Die nicht-klinischen, in konventionellen Studien zur Sicherheitspharmakologie und zur Genotoxizität erhobenen Daten liessen kein besonderes Risiko für Frauen erkennen. Die nicht-klinischen Daten, die in konventionellen Studien zur Toxikologie bei wiederholter Gabe erhoben wurden, belegten bei Tieren bei hohen Dosen einen Einfluss auf die Hypothalamus-Hypophysen-Achse, der bei Frauen nicht beobachtet wurde.
Die meisten Befunde aus allgemeinen Toxizitätsstudien waren auf den Wirkmechanismus, d. h. den Einfluss auf die Progesteron-Rezeptoren (sowie in höheren Konzentrationen auf die Glukokortikoid-Rezeptoren) zurückzuführen. Eine Antiprogesteronwirkung wurde bei Expositionen beobachtet, die denen therapeutischer Dosen beim Menschen entsprachen. In einer 39-wöchigen Studie mit Javaneraffen (Macaca fascicularis) wurden bei geringen Dosen histologische Veränderungen beobachtet, die jenen der PAEC ähneln.

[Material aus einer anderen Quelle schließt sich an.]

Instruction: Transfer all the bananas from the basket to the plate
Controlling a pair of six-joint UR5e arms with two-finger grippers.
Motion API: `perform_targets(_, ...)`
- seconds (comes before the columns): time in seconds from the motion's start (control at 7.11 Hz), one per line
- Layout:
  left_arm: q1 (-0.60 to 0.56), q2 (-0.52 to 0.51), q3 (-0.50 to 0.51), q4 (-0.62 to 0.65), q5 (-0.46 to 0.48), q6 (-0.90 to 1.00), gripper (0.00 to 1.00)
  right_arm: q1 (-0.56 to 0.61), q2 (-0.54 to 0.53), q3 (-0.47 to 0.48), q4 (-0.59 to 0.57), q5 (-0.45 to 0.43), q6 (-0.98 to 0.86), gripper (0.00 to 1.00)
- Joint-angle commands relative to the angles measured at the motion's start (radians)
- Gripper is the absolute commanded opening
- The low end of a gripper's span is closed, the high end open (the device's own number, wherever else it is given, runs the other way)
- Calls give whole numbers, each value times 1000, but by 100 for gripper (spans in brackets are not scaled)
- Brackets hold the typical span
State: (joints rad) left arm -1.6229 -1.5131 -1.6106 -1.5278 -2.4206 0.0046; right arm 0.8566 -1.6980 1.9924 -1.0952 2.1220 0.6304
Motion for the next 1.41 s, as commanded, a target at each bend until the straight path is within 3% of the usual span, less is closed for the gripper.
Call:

Aufgrund seines Wirkmechanismus hat Ulipristalacetat einen embryoletalen Effekt bei Ratten, Kaninchen (bei wiederholten Dosen über 1 mg/kg), Meerschweinchen und Affen. Bei menschlichen Embryonen ist die Sicherheit unbekannt. In tierexperimentellen Studien wurde bei Dosierungen, die für eine Aufrechterhaltung der Schwangerschaft hinreichend gering waren, keine teratogene Wirkung beobachtet.

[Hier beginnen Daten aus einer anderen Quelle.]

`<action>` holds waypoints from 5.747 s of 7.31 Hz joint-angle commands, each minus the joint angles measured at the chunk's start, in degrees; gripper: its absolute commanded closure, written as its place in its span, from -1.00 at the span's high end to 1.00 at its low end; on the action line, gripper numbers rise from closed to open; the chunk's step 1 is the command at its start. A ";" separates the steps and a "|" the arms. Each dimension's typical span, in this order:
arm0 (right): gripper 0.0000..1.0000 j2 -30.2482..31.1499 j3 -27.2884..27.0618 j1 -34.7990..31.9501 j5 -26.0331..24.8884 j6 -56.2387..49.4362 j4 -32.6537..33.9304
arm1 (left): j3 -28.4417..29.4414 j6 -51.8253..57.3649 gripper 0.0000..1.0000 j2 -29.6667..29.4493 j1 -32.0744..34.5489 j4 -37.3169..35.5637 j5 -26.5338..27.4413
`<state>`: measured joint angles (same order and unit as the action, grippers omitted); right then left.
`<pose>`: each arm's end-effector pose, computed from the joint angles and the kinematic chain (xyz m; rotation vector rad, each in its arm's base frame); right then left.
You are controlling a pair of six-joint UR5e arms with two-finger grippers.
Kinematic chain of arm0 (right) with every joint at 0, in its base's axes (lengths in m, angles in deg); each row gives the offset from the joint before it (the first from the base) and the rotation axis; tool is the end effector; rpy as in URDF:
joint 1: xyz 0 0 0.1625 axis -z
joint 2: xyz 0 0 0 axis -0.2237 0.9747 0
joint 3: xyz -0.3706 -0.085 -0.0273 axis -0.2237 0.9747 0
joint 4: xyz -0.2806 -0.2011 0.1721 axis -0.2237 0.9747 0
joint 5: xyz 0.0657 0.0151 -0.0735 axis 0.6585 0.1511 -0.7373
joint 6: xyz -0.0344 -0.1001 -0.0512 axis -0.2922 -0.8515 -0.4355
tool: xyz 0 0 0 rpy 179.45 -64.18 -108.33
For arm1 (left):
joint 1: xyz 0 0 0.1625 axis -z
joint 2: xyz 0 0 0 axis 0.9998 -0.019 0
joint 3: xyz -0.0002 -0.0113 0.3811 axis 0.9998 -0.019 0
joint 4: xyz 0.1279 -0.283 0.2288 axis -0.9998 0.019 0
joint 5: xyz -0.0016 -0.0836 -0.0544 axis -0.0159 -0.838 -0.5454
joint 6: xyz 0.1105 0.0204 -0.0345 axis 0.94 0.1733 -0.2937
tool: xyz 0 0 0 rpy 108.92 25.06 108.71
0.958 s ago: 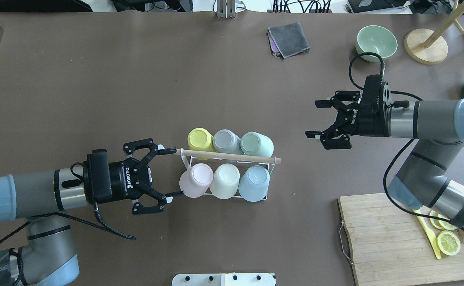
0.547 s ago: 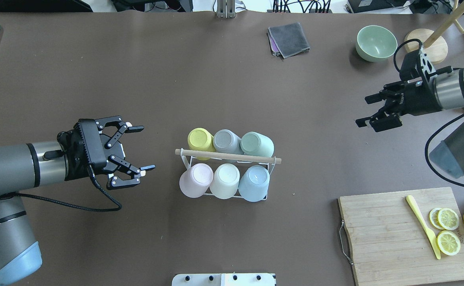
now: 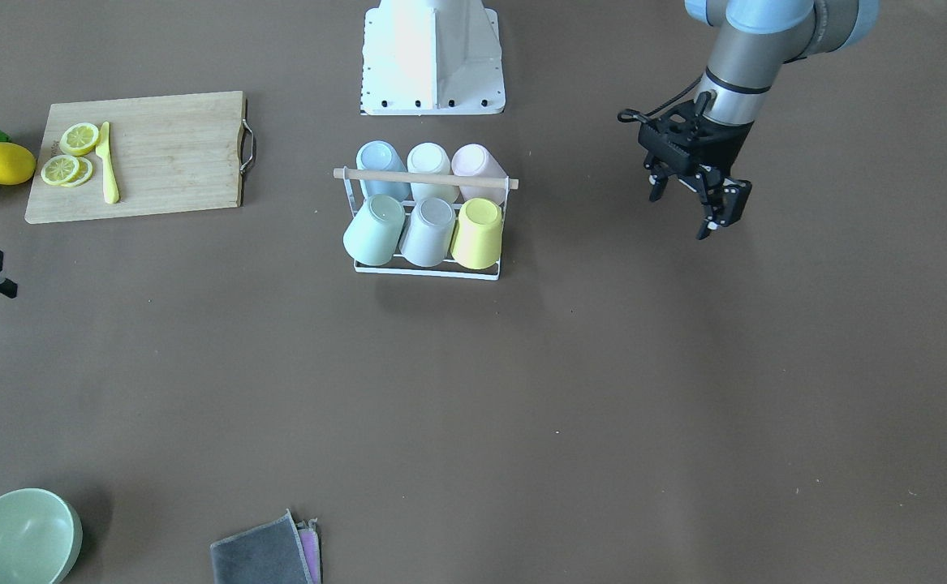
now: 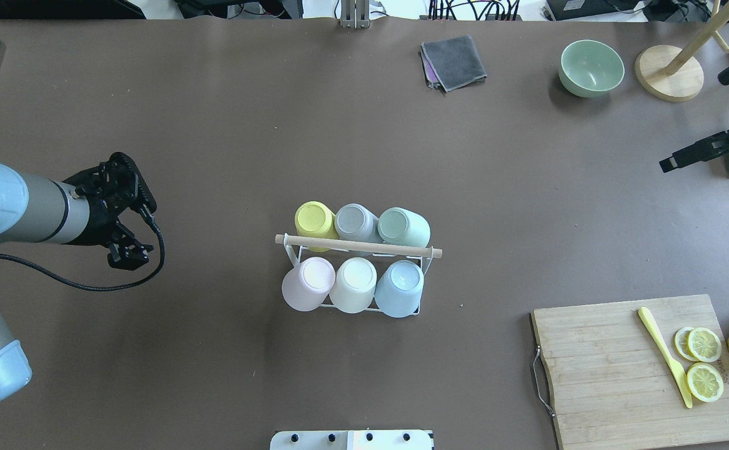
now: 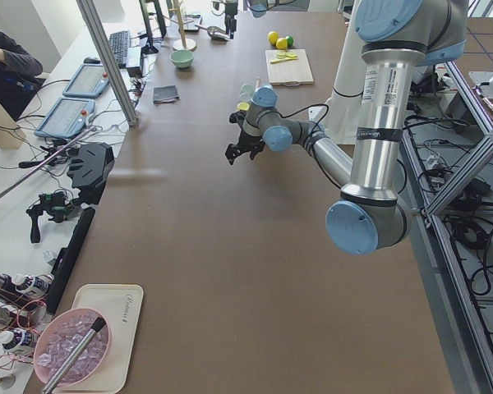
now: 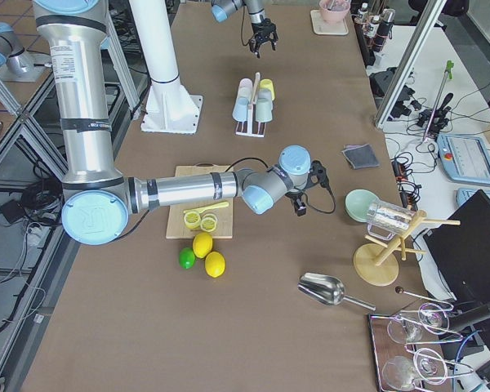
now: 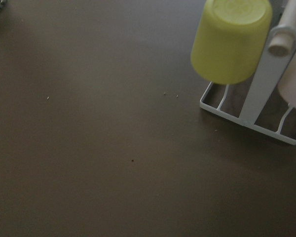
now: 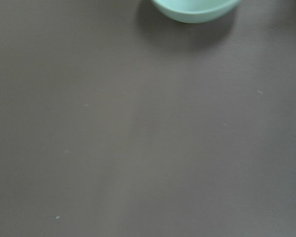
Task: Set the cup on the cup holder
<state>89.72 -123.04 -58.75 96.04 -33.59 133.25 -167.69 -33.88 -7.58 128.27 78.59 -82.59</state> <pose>-0.1169 -0.5066 0.5263 0.2408 -0.9182 -0.1837 0.3095 -0.3918 0.3584 0.5416 0.5411 0.8405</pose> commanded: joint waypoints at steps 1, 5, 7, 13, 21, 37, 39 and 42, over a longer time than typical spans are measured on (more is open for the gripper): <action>1.00 0.08 1.50 -6.26 -8.78 -0.21 11.19 | -0.58 -0.12 0.98 1.47 7.71 -15.88 -14.84; 1.00 -0.28 2.30 -12.60 -6.37 -1.44 26.05 | 4.08 -0.21 0.98 8.22 21.86 -15.91 -24.24; 1.00 1.56 2.74 -16.11 -4.26 -4.58 27.47 | 3.03 -0.12 0.98 16.82 35.18 -15.64 -24.69; 1.00 2.71 4.85 -17.27 -1.09 -5.05 26.94 | 4.87 0.23 0.98 20.04 59.52 -15.47 -31.37; 1.00 3.50 4.50 -17.35 -1.52 -5.31 26.85 | 8.21 5.15 0.98 14.75 56.88 -15.03 -32.07; 1.00 3.59 4.32 -17.88 -2.58 -5.13 26.85 | 15.42 5.59 0.98 9.65 57.05 -11.86 -34.88; 1.00 3.68 4.32 -18.93 -2.58 -5.22 26.85 | 15.25 5.50 0.98 9.57 56.97 -11.86 -34.88; 1.00 4.03 4.15 -19.03 -2.41 -5.22 26.85 | 16.12 5.33 0.98 9.65 57.05 -11.86 -34.80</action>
<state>93.68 -118.86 -77.72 93.59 -38.81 160.10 -151.77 -28.45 2.03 185.31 66.73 -117.40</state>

Reproduktionsstudien an Ratten mit Dosierungen, bei denen die Exposition der unter therapeutischen Dosen beim Menschen entsprach, ergaben bei den behandelten Tieren oder den Nachkommen der behandelten Weibchen keinerlei Hinweis auf eine Beeinträchtigung der Fertilität durch Ulipristalacetat.
Mit Ulipristalacetat durchgeführte Kanzerogenitätsstudien ergaben keine kanzerogene Wirkung.